Now, an international group of over 150 scientists and researchers have released some of the most precise measurements ever made of how all of this matter is distributed across the universe. With a map of that matter in the present, scientists can try to understand the forces that shaped the evolution of the universe.
[Related: A key part of the Big Bang remains troublingly elusive.]
The team combined data from the Dark Energy Survey (DES) and the South Pole Telescope, which conducted two major telescope surveys of the present universe. The analysis was published in the journal Physical Review D as three articles on January 31.
In the analysis, the team found that matter isn’t as “clumpy” as previously believed, adding to a body of evidence that something might be missing from the existing standard model of the universe.

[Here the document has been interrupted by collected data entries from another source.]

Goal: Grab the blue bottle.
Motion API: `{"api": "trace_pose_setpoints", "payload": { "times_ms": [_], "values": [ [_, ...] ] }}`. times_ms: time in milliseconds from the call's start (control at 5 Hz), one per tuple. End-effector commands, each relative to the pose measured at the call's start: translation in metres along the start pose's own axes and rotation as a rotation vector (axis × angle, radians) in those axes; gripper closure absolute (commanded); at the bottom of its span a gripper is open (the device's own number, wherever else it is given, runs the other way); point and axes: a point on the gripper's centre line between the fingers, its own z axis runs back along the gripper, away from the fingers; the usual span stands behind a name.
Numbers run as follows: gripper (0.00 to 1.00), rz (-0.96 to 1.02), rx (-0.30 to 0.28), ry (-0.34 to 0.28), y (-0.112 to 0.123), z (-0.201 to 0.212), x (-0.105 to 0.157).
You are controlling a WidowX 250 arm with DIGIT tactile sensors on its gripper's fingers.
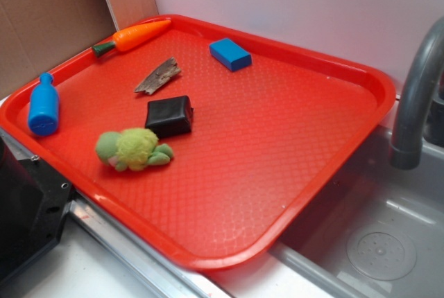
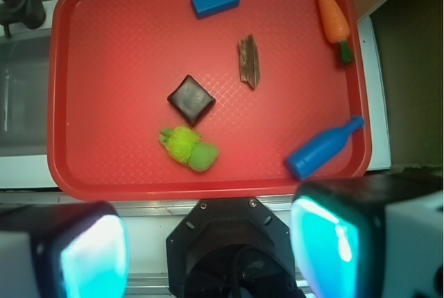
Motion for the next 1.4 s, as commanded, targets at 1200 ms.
{"api": "trace_pose_setpoints", "payload": {
  "times_ms": [1200],
  "values": [
    [0.0, 0.615, 0.163, 0.072, 0.144, -0.196, -0.011]
  ]
}}
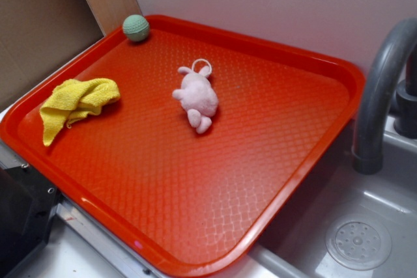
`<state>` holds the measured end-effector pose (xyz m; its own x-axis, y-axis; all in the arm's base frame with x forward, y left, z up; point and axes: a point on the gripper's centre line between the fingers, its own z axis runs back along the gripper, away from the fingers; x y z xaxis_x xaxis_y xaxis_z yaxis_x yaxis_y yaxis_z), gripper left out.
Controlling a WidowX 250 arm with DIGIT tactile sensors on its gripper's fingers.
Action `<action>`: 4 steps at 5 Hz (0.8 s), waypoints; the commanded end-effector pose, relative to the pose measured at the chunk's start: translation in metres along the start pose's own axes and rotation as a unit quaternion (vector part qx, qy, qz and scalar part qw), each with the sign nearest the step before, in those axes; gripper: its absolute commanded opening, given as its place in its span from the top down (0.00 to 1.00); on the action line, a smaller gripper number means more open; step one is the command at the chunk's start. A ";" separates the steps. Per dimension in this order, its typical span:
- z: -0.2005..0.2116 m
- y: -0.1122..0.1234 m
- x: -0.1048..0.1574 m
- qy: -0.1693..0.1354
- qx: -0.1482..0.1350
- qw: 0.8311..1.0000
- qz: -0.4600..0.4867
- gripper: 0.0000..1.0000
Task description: Grab the yellow cloth.
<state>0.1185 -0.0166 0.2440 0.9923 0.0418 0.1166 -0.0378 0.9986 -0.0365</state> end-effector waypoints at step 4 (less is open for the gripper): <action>-0.136 0.096 0.065 0.023 0.011 0.970 -0.242 0.00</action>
<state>0.1861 0.0820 0.1023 0.9110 -0.4094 0.0502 0.4097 0.9122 0.0059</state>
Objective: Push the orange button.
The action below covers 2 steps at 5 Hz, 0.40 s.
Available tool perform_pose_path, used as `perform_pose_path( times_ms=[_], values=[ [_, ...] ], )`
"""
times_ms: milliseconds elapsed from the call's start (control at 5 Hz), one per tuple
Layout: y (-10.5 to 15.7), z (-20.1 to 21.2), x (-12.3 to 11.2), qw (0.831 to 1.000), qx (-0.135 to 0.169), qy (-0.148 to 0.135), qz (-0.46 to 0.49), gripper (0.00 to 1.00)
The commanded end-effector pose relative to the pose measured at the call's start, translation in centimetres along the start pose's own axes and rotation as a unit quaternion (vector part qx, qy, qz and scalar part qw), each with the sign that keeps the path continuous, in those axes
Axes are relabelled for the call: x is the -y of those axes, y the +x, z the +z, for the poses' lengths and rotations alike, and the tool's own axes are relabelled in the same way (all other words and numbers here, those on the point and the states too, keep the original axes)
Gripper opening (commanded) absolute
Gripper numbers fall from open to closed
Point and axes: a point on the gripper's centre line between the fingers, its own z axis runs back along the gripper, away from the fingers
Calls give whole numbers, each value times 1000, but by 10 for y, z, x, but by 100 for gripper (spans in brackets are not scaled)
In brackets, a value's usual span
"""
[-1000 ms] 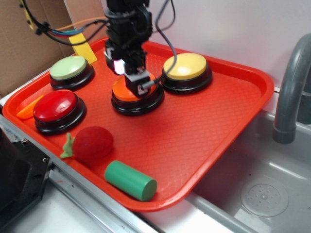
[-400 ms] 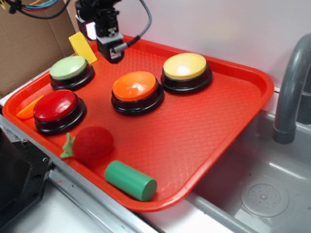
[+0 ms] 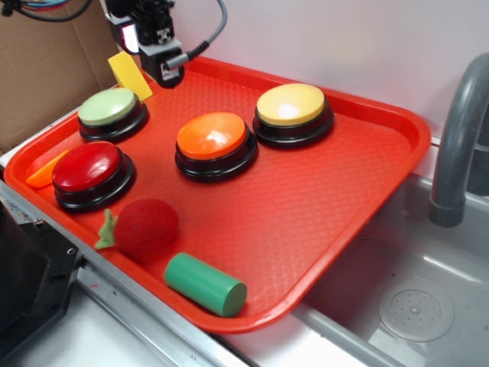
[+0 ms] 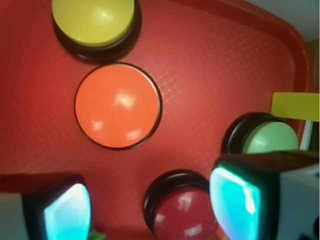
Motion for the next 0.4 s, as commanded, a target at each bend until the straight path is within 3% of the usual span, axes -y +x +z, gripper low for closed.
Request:
perform_pose_path(
  times_ms=[0, 200],
  values=[
    [0, 30, -7, 999, 41, -11, 20, 100],
    [-6, 33, -9, 999, 42, -17, 27, 100]
  ],
)
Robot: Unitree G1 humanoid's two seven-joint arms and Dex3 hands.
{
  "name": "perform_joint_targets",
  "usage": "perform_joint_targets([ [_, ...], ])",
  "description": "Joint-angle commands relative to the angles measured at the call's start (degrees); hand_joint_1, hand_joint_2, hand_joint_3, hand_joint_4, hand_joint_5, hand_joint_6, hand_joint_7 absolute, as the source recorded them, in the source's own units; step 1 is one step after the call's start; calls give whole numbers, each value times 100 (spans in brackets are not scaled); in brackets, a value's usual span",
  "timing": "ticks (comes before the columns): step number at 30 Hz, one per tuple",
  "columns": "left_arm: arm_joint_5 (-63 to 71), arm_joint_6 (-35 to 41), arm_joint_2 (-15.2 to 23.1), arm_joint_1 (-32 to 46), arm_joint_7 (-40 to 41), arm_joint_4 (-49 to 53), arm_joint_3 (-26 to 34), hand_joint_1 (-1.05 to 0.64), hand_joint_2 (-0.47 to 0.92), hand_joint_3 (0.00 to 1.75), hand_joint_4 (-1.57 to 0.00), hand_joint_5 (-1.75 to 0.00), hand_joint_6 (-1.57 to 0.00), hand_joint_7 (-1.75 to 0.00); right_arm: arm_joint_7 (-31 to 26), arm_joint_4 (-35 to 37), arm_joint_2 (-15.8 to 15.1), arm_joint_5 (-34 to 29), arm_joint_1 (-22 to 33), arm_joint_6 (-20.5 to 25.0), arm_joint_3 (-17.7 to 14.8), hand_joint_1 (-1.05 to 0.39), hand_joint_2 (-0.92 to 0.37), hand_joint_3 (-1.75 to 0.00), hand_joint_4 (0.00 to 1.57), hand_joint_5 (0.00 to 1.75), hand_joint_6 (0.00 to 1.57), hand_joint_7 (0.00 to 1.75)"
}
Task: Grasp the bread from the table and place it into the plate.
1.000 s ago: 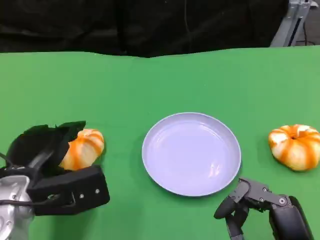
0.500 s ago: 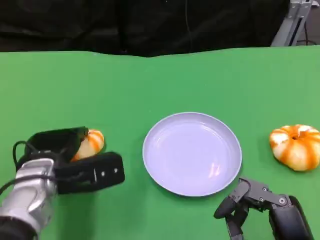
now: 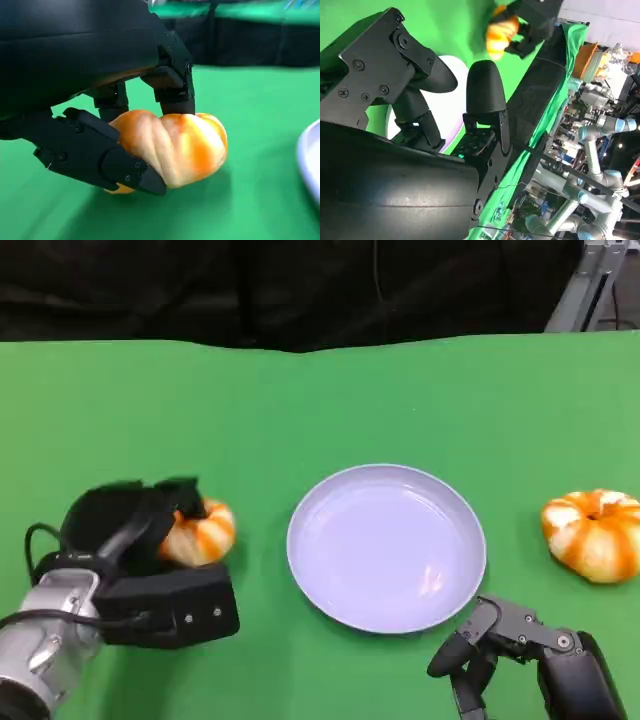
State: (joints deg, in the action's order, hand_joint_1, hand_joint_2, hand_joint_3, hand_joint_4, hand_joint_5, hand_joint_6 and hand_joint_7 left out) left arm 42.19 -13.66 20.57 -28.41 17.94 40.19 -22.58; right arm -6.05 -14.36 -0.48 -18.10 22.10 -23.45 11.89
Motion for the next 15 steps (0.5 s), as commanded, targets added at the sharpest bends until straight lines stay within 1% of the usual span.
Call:
perform_joint_targets([
  [1, 9, -163, 157, 153, 311, -581, 105, -13, 43, 113, -86, -175, -67, -175, -18, -40, -26, 16, 40, 42, -21, 1, -28, -139, 85, 165, 85, 127],
  [3, 17, -195, 156, 175, 380, -681, 113, -11, 40, 118, -86, -175, -68, -175, -23, -49, -23, 1, 45, 56, -20, 1, -28, -138, 86, 166, 85, 127],
  [6, -10, -239, 103, 199, 339, -1069, 131, -13, 40, 121, -86, -175, -69, -174, 4, -40, -34, 45, 49, 34, -13, 1, -28, -138, 86, 165, 85, 127],
  [7, -28, -299, 73, 199, 359, -1170, 135, -13, 38, 124, -87, -175, -70, -173, 16, -41, -33, 64, 50, 37, -9, 2, -28, -138, 85, 166, 85, 127],
  [9, -42, -362, 43, 207, 378, -1259, 147, -13, 34, 129, -88, -175, -72, -172, 26, -45, -31, 82, 50, 44, -4, 2, -28, -138, 85, 166, 85, 127],
  [12, -32, -372, 34, 223, 360, -1286, 169, -13, 33, 131, -89, -175, -73, -171, 26, -46, -31, 82, 49, 45, -4, 2, -28, -138, 84, 167, 85, 128],
  [15, -41, -513, -220, 41, 312, -1365, 53, -13, 32, 132, -89, -175, -75, -167, -47, -25, -15, -39, 65, 1, 20, 1, -27, -139, 85, 164, 86, 128],
])
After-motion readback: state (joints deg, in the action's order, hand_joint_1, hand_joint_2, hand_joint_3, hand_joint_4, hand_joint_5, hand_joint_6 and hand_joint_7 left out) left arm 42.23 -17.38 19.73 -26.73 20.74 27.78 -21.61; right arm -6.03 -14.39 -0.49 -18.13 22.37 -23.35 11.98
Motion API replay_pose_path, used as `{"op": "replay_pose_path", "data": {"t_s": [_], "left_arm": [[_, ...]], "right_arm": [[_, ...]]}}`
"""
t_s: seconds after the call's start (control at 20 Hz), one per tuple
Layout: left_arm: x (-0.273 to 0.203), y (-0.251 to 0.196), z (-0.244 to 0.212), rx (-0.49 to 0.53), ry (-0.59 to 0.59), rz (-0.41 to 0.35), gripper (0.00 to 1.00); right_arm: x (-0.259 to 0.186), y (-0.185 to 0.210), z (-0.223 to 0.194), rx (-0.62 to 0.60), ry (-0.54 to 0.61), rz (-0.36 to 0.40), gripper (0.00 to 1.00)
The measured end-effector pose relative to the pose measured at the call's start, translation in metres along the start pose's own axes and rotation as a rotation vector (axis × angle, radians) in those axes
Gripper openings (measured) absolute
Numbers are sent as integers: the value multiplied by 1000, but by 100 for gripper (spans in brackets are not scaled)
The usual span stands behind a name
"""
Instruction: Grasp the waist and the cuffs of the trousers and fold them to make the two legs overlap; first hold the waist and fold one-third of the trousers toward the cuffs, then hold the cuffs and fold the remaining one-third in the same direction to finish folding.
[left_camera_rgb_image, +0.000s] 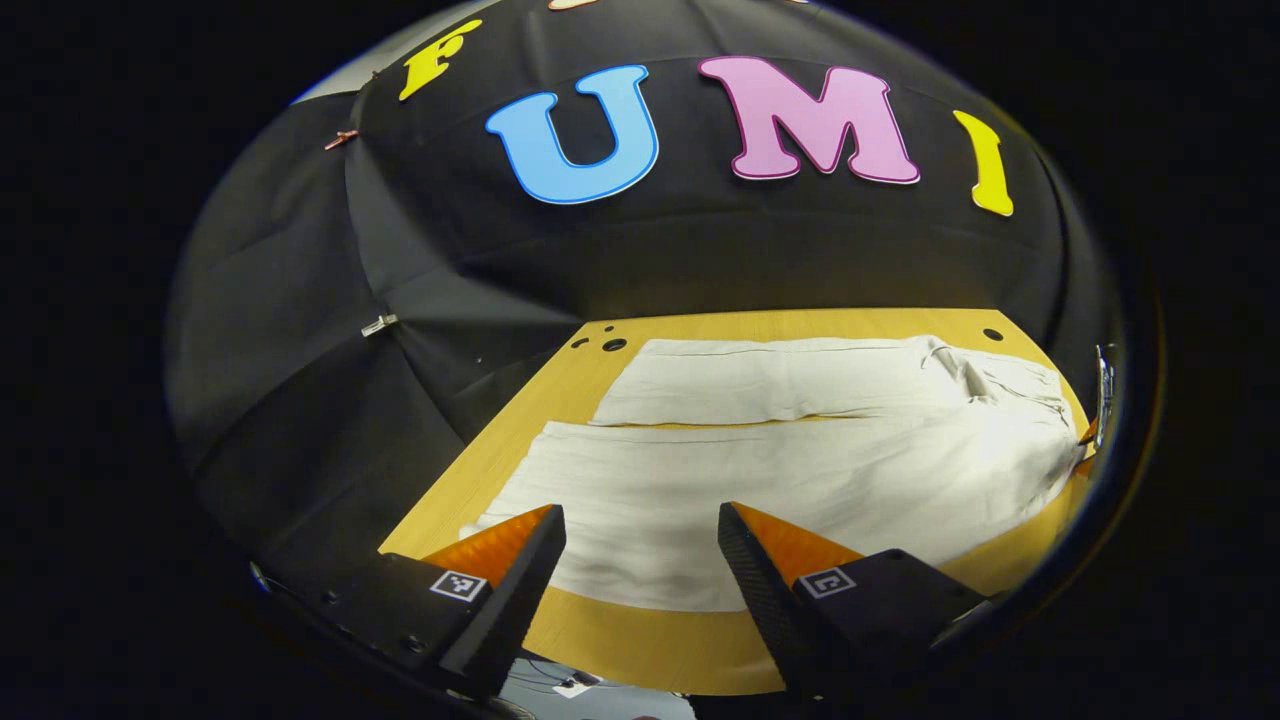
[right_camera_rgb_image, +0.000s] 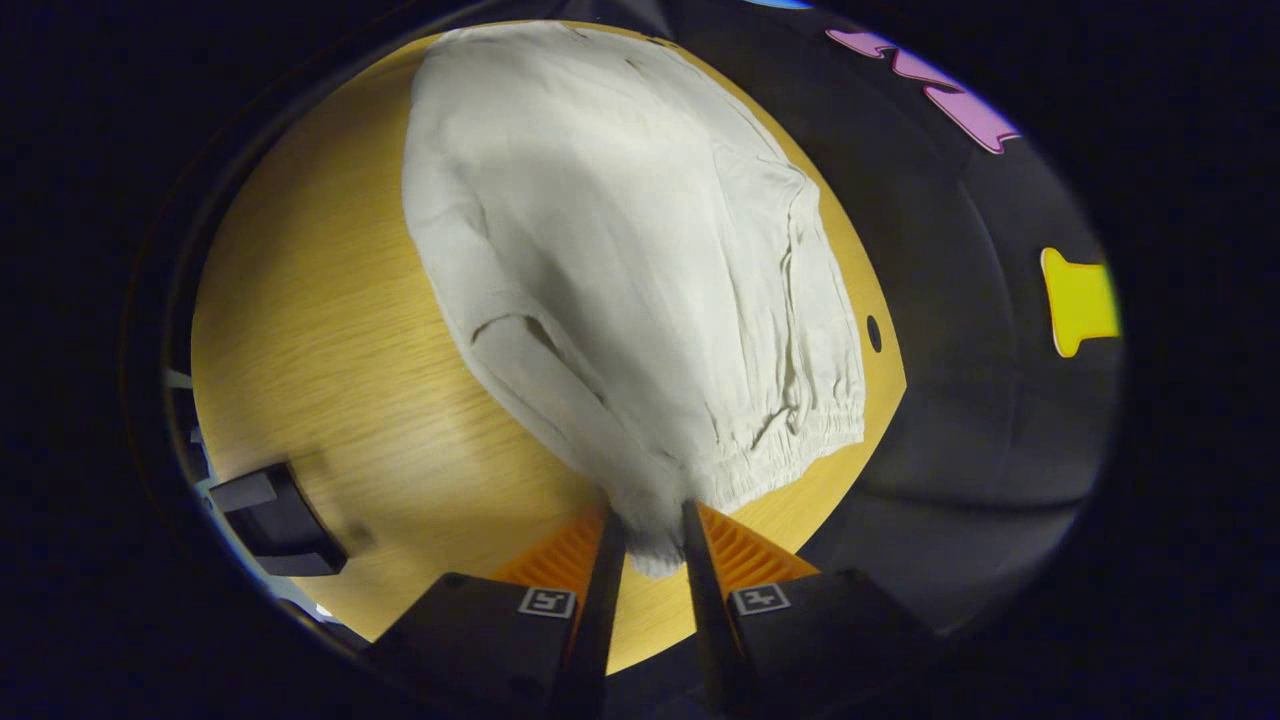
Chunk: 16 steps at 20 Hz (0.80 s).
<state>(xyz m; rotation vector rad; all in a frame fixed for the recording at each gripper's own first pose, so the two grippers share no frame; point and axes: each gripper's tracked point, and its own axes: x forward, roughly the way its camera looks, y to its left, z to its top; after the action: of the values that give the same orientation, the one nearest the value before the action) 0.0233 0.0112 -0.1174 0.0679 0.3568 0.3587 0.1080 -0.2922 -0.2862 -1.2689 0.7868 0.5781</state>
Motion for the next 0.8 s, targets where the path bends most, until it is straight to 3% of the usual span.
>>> {"op": "replay_pose_path", "data": {"t_s": [0.05,0.15,0.3,0.4,0.55,0.8], "left_arm": [[0,3,-2,-5,4,3,97],[1,9,-9,1,13,8,97],[5,24,-28,59,33,-10,97],[13,43,-44,177,63,-20,97],[29,93,-70,380,109,-6,96],[56,151,-135,542,288,-29,96]], "right_arm": [[0,-2,3,-20,7,-1,22],[0,-2,3,-31,18,5,27],[4,-1,5,-37,28,32,17],[-3,-2,3,-23,42,64,8],[-1,-2,4,-41,57,80,8],[-2,-2,4,-77,62,65,9]]}}
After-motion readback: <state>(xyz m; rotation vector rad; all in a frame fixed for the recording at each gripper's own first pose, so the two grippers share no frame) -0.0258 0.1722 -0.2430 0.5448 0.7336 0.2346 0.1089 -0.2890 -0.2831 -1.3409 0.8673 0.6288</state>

By tracing the path of this matter to see where everything ended up, scientists can try to recreate what happened during the Big Bang and what forces were needed for such a massive explosion.
To create this map, an enormous amount of data was analyzed from the DES and South Pole Telescope. The DES surveyed the night sky for six years from atop a mountain in Chile, while the South Pole Telescope scoured the universe for faint traces of traveling radiation that date back to the first moments of our universe.
Scientists were able to infer where all of the universe’s matter ended up and are offering a more accurate matter map by rigorously analyzing both data sets. “It is more precise than previous measurements—that is, it narrows down the possibilities for where this matter wound up—compared to previous analyses,” the authors said.
Combining two different skygazing methods reduced the chance of a measurement error throwing off the results. “It functions like a cross-check, so it becomes a much more robust measurement than if you just used one or the other,” said co-author Chihway Chang, an astrophysicist from the University of Chicago, in a statement.
The analyses looked at gravitational lensing, which occurs when some of the light traveling across the universe can be slightly bent when it passes objects like galaxies that contain a lot of gravity.
Regular matter and dark matter can be caught by this method. Dark matter is an invisible form of matter that makes up most of the universe’s mass, but it is so mysterious that scientists know more about what it isn’t than what it is. It doesn’t emit light, so it can’t be a planet of stars, but it also isn’t a bunch of black holes.
[Related: A key part of the Big Bang remains troublingly elusive.]
While most of the results fit perfectly with the currently accepted best theory of the universe, there are some signs of a crack in the theory.
“It seems like there are slightly less fluctuations in the current universe, than we would predict assuming our standard cosmological model anchored to the early universe,” said analysis coauthor and University of Hawaii astrophysicist Eric Baxter, in a statement.
Even if something is missing from today’s matter models, the team believes that using information from two different telescope surveys is a promising strategy for the future of astrophysics.
“I think this exercise showed both the challenges and benefits of doing these kinds of analyses,” Chang said. “There’s a lot of new things you can do when you combine these different angles of looking at the universe.”